Saved data entries:
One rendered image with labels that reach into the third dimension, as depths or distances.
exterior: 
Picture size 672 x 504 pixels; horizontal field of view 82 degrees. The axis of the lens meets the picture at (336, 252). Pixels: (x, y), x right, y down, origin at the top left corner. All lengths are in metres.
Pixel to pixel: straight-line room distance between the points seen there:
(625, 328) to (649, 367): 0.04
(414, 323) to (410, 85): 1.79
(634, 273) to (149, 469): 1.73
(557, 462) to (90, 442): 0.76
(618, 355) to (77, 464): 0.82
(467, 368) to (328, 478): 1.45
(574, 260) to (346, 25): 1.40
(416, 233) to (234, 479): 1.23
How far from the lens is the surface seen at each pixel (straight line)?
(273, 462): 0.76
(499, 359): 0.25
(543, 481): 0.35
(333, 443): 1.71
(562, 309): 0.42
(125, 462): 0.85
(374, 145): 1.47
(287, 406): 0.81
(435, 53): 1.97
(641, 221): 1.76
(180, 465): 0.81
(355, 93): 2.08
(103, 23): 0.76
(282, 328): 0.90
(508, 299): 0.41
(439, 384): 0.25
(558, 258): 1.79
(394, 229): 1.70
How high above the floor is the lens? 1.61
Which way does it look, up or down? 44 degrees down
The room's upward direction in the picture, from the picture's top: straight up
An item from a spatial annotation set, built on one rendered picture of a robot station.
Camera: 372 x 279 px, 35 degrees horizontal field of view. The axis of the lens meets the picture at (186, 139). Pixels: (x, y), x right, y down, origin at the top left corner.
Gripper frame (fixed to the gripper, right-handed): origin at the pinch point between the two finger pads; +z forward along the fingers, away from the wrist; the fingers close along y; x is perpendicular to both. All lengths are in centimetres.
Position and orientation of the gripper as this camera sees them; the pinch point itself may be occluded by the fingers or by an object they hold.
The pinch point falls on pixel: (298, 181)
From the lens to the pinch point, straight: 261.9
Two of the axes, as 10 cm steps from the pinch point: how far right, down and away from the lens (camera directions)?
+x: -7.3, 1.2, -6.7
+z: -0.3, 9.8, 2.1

...

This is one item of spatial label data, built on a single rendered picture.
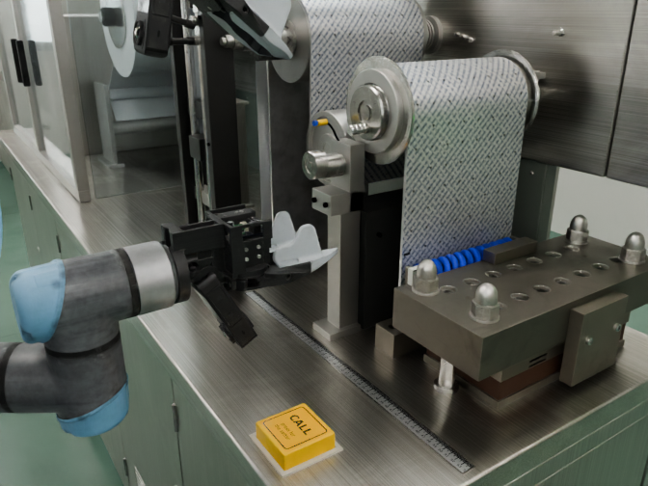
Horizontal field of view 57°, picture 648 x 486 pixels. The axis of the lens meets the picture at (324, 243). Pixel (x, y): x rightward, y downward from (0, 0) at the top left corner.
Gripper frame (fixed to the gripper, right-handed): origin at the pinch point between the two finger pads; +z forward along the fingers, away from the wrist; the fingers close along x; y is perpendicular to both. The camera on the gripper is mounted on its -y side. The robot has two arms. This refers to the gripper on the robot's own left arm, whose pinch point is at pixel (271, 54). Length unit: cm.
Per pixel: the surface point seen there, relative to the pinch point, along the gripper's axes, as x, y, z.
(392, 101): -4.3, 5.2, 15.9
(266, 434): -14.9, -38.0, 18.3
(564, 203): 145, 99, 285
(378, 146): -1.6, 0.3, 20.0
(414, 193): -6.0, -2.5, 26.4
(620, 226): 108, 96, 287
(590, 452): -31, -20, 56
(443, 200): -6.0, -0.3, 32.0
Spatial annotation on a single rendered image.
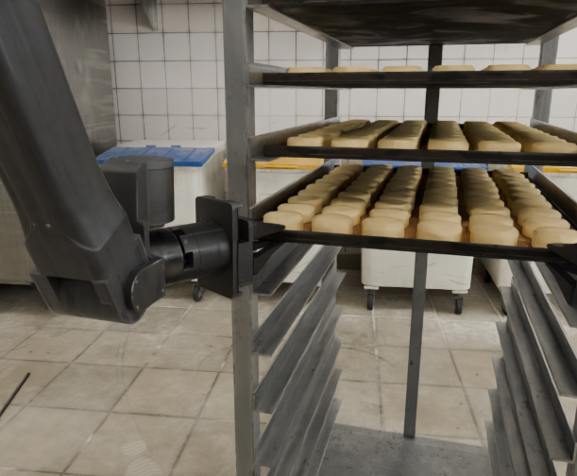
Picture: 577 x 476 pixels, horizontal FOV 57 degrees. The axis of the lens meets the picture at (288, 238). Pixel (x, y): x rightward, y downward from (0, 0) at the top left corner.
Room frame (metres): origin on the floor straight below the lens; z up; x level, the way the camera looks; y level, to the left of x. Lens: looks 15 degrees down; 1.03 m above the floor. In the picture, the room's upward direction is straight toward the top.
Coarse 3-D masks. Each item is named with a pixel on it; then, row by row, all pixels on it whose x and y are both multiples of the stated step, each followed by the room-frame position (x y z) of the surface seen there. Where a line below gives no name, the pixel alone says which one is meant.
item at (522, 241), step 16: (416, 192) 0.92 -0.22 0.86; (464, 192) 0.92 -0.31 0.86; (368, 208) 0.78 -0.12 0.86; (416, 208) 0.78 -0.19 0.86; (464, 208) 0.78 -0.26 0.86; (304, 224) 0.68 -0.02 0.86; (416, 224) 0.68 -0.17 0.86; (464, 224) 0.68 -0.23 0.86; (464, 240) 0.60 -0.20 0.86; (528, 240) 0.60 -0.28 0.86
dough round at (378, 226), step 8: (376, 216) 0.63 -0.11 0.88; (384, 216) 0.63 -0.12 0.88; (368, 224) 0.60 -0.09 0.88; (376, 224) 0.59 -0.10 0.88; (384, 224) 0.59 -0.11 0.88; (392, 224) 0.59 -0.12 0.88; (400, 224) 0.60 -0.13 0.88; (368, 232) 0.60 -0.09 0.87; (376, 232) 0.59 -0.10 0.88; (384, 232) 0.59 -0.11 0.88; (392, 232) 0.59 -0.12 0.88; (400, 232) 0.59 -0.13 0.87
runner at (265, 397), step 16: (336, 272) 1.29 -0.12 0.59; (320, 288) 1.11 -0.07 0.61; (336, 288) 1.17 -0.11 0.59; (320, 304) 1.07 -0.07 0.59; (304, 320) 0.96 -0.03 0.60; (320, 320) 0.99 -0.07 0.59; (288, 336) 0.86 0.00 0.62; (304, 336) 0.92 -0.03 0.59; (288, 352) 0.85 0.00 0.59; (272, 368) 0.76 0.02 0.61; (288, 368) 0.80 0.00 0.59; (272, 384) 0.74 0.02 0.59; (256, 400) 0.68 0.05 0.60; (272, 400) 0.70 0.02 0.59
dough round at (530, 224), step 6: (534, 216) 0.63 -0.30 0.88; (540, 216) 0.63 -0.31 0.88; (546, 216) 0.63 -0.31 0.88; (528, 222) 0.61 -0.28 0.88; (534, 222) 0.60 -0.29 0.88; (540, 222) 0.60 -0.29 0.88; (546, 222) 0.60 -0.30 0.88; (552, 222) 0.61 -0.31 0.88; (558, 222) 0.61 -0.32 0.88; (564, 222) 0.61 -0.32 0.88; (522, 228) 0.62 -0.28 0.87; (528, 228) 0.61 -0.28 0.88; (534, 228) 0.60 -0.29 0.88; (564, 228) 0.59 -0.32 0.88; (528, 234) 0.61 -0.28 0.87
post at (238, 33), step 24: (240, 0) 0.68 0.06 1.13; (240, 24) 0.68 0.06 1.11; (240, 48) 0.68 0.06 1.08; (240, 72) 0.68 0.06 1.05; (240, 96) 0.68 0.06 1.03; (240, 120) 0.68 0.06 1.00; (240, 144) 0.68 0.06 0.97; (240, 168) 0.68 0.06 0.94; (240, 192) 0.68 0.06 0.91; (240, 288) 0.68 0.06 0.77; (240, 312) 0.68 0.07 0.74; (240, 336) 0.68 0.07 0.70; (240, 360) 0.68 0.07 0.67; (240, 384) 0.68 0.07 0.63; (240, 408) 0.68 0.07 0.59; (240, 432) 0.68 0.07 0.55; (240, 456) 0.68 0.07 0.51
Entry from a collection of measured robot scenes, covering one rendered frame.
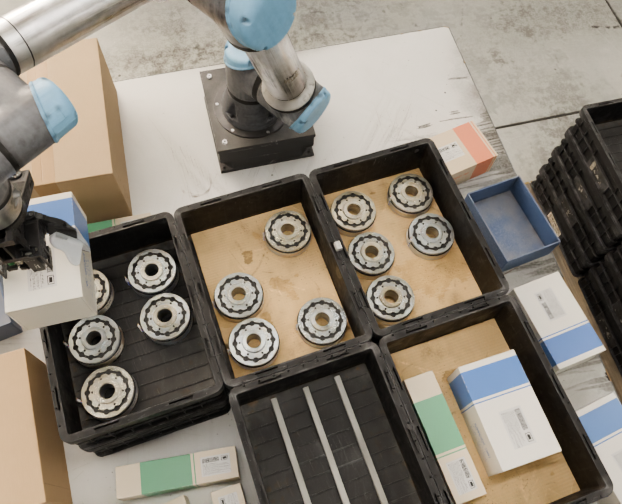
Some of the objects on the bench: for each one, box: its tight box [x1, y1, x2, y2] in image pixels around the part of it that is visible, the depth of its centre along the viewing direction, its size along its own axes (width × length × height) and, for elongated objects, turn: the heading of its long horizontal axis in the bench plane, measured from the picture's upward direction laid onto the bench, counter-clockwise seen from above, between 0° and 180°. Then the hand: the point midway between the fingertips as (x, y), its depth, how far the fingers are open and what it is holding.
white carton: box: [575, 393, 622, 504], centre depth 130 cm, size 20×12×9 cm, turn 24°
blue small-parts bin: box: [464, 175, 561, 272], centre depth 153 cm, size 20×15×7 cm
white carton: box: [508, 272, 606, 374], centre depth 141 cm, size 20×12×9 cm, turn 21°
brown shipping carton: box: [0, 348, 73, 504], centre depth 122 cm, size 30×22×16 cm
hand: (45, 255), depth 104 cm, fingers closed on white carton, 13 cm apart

- **Prompt**: Lines with the word "white" in them should be copied from the preceding records.

- **Response to this exercise**:
white carton: box: [575, 393, 622, 504], centre depth 130 cm, size 20×12×9 cm, turn 24°
white carton: box: [508, 272, 606, 374], centre depth 141 cm, size 20×12×9 cm, turn 21°
hand: (45, 255), depth 104 cm, fingers closed on white carton, 13 cm apart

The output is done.